# [Task statement]
Lines in the listing under this task are to be copied exactly.

# [Given information]
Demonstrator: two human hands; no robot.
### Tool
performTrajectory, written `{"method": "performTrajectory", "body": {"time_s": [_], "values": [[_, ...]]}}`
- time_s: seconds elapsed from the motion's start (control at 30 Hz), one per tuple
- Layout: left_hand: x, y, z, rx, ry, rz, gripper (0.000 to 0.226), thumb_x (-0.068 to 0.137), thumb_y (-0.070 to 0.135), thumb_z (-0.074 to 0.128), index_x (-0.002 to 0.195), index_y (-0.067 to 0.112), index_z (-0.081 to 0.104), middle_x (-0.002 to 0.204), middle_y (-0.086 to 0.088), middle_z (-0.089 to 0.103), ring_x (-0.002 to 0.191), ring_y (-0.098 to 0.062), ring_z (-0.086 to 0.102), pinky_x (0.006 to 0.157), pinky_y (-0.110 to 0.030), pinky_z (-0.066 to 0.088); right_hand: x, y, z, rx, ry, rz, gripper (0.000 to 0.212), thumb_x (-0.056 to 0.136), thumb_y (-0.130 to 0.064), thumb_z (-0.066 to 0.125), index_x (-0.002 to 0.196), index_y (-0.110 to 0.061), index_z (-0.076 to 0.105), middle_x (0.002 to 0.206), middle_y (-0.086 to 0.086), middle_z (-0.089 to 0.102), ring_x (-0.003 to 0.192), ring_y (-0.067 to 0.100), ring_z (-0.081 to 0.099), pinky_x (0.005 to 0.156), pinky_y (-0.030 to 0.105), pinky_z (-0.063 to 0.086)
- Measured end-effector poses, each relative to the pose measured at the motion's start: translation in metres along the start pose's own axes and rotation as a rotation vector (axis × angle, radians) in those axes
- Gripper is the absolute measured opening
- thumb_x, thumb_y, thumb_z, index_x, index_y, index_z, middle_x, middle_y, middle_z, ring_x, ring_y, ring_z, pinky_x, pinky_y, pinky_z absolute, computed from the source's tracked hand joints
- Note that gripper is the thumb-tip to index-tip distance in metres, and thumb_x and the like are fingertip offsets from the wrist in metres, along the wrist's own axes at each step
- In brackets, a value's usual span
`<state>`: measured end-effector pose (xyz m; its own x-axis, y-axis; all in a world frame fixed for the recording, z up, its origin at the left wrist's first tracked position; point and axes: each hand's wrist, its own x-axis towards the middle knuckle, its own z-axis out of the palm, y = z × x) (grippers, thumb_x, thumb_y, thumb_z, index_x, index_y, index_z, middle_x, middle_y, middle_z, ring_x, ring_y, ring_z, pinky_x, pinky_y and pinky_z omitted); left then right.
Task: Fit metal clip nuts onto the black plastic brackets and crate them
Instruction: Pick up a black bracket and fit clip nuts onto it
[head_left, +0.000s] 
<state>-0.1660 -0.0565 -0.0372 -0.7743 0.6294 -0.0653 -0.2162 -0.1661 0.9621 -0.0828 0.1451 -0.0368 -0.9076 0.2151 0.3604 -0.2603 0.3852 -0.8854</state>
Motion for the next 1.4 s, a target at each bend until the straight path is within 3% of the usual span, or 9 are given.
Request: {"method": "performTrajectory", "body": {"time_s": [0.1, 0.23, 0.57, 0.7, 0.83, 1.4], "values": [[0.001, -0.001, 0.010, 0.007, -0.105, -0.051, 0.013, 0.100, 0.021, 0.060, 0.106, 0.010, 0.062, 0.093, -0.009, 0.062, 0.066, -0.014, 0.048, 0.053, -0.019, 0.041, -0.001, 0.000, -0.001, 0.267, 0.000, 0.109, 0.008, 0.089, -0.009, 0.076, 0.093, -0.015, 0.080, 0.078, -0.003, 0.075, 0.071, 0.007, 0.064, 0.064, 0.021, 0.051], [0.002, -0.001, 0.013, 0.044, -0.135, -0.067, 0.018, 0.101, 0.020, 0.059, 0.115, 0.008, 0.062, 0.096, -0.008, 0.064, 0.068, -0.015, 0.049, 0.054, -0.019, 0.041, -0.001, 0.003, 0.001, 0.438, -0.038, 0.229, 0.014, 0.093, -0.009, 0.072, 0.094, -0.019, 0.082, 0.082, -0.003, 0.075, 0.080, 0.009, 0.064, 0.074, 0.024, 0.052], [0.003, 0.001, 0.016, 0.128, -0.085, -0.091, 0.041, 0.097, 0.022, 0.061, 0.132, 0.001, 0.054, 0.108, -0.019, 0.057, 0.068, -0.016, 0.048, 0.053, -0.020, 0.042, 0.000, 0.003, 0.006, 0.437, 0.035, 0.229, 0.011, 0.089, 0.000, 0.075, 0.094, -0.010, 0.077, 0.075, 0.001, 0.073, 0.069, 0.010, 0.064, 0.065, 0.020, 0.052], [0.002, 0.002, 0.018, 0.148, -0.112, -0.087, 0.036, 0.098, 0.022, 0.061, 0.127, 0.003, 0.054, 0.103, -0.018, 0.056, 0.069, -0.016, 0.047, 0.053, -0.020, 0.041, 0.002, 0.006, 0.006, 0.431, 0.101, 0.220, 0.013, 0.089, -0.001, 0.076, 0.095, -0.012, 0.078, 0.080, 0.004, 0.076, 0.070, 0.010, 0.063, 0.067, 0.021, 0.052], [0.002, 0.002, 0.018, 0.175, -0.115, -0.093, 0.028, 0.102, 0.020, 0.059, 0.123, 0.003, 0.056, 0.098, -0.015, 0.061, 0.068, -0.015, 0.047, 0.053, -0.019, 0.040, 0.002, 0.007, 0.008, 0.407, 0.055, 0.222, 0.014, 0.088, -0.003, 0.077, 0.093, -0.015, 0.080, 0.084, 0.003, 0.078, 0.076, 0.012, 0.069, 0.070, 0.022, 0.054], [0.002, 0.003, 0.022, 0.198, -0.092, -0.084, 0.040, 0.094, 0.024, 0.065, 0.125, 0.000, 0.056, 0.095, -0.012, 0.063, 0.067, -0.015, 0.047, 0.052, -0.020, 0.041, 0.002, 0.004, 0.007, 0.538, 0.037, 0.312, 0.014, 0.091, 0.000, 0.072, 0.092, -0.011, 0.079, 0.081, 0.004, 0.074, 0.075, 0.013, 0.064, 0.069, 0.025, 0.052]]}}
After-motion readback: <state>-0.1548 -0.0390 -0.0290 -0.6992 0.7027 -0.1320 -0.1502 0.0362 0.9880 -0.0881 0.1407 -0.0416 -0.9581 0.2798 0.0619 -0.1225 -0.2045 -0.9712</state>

# [Result of the task]
Demonstrator: two human hands; no robot.
### Tool
performTrajectory, written `{"method": "performTrajectory", "body": {"time_s": [_], "values": [[_, ...]]}}`
- time_s: seconds elapsed from the motion's start (control at 30 Hz), one per tuple
- Layout: left_hand: x, y, z, rx, ry, rz, gripper (0.000 to 0.226), thumb_x (-0.068 to 0.137), thumb_y (-0.070 to 0.135), thumb_z (-0.074 to 0.128), index_x (-0.002 to 0.195), index_y (-0.067 to 0.112), index_z (-0.081 to 0.104), middle_x (-0.002 to 0.204), middle_y (-0.086 to 0.088), middle_z (-0.089 to 0.103), ring_x (-0.002 to 0.191), ring_y (-0.098 to 0.062), ring_z (-0.086 to 0.102), pinky_x (0.006 to 0.157), pinky_y (-0.110 to 0.030), pinky_z (-0.066 to 0.088); right_hand: x, y, z, rx, ry, rz, gripper (0.000 to 0.212), thumb_x (-0.056 to 0.136), thumb_y (-0.130 to 0.064), thumb_z (-0.066 to 0.125), index_x (-0.002 to 0.196), index_y (-0.110 to 0.061), index_z (-0.076 to 0.105), middle_x (0.002 to 0.206), middle_y (-0.086 to 0.086), middle_z (-0.089 to 0.102), ring_x (-0.003 to 0.192), ring_y (-0.067 to 0.100), ring_z (-0.081 to 0.099), pinky_x (0.005 to 0.156), pinky_y (-0.030 to 0.105), pinky_z (-0.063 to 0.086)
- Measured end-effector poses, each relative to the pose measured at the motion's start: translation in metres along the start pose's own axes and rotation as a rotation vector (axis × angle, radians) in those axes
- Gripper is the absolute measured opening
- thumb_x, thumb_y, thumb_z, index_x, index_y, index_z, middle_x, middle_y, middle_z, ring_x, ring_y, ring_z, pinky_x, pinky_y, pinky_z absolute, computed from the source's tracked hand joints
- Note that gripper is the thumb-tip to index-tip distance in metres, and thumb_x and the like are fingertip offsets from the wrist in metres, along the wrist's own axes at each step
- In brackets, a value's usual span
`<state>`: measured end-effector pose (xyz m; its own x-axis, y-axis; all in a world frame fixed for the recording, z up, its origin at the left wrist's first tracked position; point and axes: each hand's wrist, its own x-axis towards the middle knuckle, its own z-axis out of the palm, y = z × x) (grippers, thumb_x, thumb_y, thumb_z, index_x, index_y, index_z, middle_x, middle_y, middle_z, ring_x, ring_y, ring_z, pinky_x, pinky_y and pinky_z omitted); left then right.
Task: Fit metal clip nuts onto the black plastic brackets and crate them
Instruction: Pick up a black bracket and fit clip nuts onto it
[head_left, +0.000s] 
<state>-0.1660 -0.0565 -0.0372 -0.7743 0.6294 -0.0653 -0.2162 -0.1661 0.9621 -0.0828 0.1451 -0.0368 -0.9076 0.2151 0.3604 -0.2603 0.3852 -0.8854</state>
Motion for the next 1.4 s, a target at each bend until the straight path is within 3% of the usual span, or 9 are given.
Request: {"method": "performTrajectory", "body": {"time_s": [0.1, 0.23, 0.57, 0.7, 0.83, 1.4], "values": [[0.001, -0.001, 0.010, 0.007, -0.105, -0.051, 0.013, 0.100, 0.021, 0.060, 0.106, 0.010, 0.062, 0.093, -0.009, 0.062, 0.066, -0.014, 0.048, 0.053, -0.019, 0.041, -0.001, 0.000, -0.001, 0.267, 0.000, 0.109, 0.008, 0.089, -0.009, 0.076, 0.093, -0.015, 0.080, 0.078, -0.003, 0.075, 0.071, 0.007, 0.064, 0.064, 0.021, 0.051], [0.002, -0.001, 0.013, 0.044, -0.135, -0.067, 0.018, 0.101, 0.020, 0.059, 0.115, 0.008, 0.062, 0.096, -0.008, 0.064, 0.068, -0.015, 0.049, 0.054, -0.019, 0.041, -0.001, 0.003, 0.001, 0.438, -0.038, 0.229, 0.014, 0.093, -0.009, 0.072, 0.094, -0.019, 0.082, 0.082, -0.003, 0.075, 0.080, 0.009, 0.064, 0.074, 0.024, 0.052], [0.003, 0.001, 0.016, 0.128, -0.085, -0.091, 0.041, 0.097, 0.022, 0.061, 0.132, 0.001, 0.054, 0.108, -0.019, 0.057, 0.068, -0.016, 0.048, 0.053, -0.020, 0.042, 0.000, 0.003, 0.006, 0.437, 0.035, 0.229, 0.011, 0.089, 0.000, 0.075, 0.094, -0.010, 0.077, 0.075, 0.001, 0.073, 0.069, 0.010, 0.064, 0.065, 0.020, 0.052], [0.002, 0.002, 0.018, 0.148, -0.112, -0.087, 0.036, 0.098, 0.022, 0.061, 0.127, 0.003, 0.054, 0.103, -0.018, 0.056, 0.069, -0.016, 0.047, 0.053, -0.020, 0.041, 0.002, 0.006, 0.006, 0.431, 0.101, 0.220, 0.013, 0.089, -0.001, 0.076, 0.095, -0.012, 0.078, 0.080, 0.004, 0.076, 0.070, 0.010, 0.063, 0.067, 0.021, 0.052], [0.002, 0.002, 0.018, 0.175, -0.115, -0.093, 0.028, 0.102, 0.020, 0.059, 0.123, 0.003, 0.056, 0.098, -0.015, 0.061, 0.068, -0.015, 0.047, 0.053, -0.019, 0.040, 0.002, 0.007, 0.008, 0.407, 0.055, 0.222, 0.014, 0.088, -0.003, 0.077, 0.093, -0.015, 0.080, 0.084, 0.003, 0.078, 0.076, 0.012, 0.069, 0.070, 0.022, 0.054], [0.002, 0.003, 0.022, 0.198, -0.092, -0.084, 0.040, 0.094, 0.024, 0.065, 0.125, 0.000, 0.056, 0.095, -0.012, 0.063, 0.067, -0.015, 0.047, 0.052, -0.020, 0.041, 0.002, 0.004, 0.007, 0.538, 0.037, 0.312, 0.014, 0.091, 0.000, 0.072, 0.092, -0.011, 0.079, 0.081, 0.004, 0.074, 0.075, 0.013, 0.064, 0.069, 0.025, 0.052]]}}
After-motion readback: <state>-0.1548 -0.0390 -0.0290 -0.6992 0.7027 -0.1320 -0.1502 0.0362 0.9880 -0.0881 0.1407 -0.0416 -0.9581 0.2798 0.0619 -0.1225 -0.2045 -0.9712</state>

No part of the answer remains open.